In the previous blog we mentioned that our client, Edna, contemplated leaving gifts to her grandchildren that they would not receive outright until they reached retirement age. While Edna opted against this gifting option, other clients have seen value in restricting the distribution of gifts until beneficiaries attain physical, if not mental, maturity.
Harold is in his seventies and while he is now retired, he enjoys his time because he has significant investment income in addition to his Social Security. Harold’s investment income is sufficient to allow him the luxury of only taking the minimum distributions required by law from his IRA, allowing that account to continue to grow tax-deferred. Presuming that nothing changes, Harold will have the opportunity to provide for his loved ones after his death in a variety of ways.
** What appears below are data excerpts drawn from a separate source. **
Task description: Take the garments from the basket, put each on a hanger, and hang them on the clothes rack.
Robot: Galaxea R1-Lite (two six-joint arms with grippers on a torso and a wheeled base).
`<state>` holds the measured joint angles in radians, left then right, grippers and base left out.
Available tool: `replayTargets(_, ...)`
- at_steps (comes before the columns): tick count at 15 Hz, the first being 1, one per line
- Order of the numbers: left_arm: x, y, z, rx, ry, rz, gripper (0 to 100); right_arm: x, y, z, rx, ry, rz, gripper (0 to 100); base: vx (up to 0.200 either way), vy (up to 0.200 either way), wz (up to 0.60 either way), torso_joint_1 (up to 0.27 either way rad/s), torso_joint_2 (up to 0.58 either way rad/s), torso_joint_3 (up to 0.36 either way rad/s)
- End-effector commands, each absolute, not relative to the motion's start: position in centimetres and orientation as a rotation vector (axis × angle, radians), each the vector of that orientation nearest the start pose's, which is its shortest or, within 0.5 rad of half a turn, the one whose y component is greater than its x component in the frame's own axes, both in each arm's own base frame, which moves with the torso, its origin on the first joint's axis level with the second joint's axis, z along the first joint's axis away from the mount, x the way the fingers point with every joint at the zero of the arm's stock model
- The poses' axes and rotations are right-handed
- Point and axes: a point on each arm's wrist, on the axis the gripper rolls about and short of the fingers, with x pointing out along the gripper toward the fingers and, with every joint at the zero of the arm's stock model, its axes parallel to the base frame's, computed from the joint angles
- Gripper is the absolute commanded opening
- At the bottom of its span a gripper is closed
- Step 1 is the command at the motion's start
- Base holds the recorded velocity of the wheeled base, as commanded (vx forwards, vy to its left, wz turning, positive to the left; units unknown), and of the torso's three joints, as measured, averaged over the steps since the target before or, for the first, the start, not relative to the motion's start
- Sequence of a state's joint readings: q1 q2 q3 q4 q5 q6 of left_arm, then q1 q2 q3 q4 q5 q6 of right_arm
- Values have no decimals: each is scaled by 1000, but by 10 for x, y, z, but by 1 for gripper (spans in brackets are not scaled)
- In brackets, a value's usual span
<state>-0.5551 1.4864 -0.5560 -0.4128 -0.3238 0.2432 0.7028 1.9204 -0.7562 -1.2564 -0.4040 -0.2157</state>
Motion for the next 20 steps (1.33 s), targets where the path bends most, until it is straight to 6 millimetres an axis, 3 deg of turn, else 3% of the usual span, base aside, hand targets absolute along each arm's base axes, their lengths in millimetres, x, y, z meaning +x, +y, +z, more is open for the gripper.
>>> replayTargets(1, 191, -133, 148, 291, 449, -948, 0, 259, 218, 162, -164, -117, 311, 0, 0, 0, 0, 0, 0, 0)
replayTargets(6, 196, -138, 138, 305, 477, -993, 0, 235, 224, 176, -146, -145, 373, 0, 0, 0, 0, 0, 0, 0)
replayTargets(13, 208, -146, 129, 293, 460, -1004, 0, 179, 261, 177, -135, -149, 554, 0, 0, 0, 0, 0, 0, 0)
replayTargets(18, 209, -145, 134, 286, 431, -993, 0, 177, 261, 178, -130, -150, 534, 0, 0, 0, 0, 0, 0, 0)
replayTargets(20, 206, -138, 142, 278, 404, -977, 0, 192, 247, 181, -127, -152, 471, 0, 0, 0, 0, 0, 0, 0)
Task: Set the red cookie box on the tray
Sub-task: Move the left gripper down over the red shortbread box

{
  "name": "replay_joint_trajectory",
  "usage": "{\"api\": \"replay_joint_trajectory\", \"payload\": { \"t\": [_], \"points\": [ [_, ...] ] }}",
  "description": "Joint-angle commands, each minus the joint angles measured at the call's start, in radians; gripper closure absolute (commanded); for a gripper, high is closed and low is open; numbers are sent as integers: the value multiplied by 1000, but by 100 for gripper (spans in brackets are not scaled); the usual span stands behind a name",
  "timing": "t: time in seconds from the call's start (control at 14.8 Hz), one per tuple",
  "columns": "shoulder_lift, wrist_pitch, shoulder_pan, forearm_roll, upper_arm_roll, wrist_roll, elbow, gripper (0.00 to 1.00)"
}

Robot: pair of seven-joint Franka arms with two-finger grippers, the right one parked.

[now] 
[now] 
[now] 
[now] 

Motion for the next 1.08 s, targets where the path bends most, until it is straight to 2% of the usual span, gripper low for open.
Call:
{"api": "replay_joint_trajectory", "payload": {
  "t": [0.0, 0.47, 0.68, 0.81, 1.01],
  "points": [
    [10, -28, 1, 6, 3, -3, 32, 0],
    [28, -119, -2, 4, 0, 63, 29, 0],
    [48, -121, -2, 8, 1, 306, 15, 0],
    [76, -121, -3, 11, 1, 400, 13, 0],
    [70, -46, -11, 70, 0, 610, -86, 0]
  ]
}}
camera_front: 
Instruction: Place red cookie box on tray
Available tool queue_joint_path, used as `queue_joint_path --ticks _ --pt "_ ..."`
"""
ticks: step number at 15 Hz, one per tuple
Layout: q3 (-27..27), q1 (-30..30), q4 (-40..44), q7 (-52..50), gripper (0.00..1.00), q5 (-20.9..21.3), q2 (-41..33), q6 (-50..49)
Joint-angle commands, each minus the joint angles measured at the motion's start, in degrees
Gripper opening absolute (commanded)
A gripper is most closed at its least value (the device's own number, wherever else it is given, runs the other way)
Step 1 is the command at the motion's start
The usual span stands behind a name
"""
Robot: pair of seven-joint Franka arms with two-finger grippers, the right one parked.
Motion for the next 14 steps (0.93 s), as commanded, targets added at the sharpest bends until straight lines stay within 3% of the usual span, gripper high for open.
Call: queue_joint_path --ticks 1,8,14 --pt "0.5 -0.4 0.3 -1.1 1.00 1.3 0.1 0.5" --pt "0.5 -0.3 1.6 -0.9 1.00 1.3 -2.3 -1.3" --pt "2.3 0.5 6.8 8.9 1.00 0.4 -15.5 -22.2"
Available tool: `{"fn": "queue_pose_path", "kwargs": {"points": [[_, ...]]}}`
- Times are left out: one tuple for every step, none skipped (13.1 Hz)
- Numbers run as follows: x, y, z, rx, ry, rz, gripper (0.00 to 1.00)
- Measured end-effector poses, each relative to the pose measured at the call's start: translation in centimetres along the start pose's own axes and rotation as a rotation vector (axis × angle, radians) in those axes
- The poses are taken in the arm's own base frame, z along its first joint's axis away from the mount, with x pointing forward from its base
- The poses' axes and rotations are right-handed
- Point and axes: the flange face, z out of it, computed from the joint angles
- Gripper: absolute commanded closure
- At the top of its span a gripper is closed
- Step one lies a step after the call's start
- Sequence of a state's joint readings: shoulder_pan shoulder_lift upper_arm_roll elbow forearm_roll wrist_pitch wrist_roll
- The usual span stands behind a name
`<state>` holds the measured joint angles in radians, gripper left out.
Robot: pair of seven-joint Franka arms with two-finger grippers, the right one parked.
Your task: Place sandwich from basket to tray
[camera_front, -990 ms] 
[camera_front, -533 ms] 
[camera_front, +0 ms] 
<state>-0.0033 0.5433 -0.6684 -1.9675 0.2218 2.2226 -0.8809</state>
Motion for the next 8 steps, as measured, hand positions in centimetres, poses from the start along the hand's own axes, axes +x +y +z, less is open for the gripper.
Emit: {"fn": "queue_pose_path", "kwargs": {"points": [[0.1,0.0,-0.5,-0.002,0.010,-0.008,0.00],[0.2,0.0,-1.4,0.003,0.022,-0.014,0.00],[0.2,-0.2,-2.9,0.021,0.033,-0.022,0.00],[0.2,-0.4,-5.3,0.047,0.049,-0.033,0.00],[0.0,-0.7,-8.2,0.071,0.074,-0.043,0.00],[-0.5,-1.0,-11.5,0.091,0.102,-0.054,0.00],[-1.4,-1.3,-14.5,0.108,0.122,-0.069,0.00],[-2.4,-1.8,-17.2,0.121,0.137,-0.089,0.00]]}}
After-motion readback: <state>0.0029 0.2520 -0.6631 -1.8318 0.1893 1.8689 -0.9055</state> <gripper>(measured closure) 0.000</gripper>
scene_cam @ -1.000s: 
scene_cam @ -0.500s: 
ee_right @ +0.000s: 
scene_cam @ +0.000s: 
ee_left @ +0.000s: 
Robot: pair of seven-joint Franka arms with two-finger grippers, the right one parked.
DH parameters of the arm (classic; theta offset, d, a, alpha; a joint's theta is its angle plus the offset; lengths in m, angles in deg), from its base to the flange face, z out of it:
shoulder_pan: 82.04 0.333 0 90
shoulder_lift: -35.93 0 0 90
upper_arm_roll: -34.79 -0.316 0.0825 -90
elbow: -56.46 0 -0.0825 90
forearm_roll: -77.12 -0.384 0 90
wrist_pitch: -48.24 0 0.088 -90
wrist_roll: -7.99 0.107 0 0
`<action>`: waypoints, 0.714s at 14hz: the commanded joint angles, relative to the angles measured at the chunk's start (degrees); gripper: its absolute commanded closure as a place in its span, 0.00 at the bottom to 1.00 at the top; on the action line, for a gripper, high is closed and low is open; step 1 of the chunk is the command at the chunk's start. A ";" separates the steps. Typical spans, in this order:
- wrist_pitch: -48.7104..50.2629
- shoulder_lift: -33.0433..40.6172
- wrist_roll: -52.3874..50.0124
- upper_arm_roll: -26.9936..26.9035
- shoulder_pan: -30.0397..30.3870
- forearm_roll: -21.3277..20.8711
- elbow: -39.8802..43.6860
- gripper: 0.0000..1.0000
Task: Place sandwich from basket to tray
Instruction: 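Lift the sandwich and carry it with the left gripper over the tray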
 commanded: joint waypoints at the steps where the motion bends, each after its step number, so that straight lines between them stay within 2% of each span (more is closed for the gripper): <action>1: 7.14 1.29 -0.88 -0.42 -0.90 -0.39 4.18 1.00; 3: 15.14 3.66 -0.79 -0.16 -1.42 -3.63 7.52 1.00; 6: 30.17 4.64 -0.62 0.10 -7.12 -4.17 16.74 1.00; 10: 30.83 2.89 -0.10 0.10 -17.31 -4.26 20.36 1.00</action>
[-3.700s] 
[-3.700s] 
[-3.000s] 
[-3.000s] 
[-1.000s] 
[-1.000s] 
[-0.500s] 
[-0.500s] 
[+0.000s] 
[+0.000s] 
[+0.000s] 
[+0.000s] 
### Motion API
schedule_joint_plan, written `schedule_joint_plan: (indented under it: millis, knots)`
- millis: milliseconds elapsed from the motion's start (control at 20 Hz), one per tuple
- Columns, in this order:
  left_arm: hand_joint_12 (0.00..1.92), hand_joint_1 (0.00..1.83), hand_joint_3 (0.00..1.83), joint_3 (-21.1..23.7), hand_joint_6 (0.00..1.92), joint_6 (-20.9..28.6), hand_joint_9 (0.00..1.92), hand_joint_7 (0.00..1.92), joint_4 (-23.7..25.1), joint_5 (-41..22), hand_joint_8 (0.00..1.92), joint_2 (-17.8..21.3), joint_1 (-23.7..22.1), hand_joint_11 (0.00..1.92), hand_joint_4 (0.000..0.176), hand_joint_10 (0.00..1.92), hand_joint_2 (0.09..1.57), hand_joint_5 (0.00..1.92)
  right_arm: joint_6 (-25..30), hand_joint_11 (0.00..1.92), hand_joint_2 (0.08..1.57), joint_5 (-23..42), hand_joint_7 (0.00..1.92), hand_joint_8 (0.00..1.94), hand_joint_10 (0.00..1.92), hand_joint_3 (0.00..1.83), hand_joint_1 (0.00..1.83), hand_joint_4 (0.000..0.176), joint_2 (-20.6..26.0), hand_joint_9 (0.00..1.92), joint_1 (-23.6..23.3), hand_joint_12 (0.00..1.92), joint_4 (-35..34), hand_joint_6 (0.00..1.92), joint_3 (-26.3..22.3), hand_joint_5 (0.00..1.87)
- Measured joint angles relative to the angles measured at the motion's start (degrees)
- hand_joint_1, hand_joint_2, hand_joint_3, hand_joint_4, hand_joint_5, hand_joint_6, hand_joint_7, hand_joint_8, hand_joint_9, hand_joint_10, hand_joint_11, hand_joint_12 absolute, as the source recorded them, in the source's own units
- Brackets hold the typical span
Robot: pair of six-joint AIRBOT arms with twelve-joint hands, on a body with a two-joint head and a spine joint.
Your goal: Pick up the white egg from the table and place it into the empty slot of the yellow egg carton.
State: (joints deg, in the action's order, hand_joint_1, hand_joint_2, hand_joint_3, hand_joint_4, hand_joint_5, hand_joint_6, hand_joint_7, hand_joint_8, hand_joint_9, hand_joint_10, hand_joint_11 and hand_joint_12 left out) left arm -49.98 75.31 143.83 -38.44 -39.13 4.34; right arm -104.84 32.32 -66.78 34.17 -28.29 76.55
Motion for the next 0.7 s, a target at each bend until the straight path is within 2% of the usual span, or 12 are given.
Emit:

Harold outlived two wives but was close with his own children, Isaac and Janice, as well as his stepchildren, Karen and Luke. While he wants to treat all four children equally, he recognizes that Luke has issues managing money, as evidenced by a recent bankruptcy. Additionally, Harold wants to provide for his grandchildren, but sees that each of them is at a different point in their lives and therefore it might not be appropriate to make gifts to them in the same manner. This sort of complex family situation is ideal for a Living Trust, because the Grantor (Harold) can divide assets as he sees fit and the successor Trustee has the responsibility of dispersing assets in the manner Harold chose.
In this case, Harold chose to divide the majority of his assets into four equal shares for the benefit of Isaac, Janice, Karen, and Luke. While the value of each of these shares is to be equal, the terms of distribution are not. Isaac, Janice, and Karen are to receive their shares over the course of five years, with the Trustee having the discretion to make distributions for their health, maintenance, or support if circumstances warrant. Luke’s share, in light of his ongoing bankruptcy, is to be held in trust with the Trustee having the authority to make distributions for Luke’s benefit, but not to distribute funds directly to Luke.
This difference in distribution terms will help to protect any inheritance Luke receives from garnishment by his bankruptcy proceeding, while still allowing Luke to benefit from the funds. Harold has provided that upon reaching age 65, Luke may receive whatever remains of his Trust outright. This additional restriction, lasting long beyond the current bankruptcy, helps ensure that as Luke gets older there will be funds available for him in retirement. Due to the value of Harold’s trust, it is likely that there will be funds remaining at this time and Harold hopes that by 65 Luke will have the maturity to handle his own affairs.
To address Harold’s desire to provide for his grandchildren we established a separate “IRA Trust” that does not contain any assets during Harold’s lifetime, but the IRA Trust is named, in very specific fashion, as the beneficiary of Harold’s sizable IRA. The IRA specifically names sub-trusts created under the terms of the IRA Trust, each for the benefit of a particular grandchild, as a beneficiary. This designation, along with other terms that allow the IRA trust to comply with the law and regulations, allows the IRA Trust to serve as the beneficiary of the shares of Harold’s IRA while still using the separate ages of Harold’s grandchildren as the measuring ages for making the minimum distributions required under the law. As a result, each of Harold’s grandchildren, ranging in age from 30 to 12, will be treated slightly differently but all of them will benefit more from Harold’s IRA than if the IRA Trust did not exist.
First, the IRA Trust allows the Trustee to manage the assets and comply with laws, leaving the beneficiaries free to enjoy the boon from their grandfather. The IRA Trust also prevents a beneficiary from electing to take a large distribution from their inherited IRA without fully appreciating the consequences of that action. Finally, because the IRA Trust allows each beneficiary’s age to act as the measuring age for their required minimum distributions, the younger beneficiaries do not need to withdraw more funds in a year than necessary. This benefits the younger grandchildren by allowing more funds to grow tax deferred until age 65 when Harold has decided that his grandchildren will gain complete access to the funds.
Clearly, this level of complexity is not necessary for all clients but many clients like the idea of using particular assets to benefit certain beneficiaries and often there is a benefit to doing so in order to gain either tax savings or increased growth potential. The complexity of Harold’s plan is something that people should not attempt without consulting financial planners and attorneys experienced in complex estate planning as even simple errors in implementation may be very costly when it comes time to execute the plan.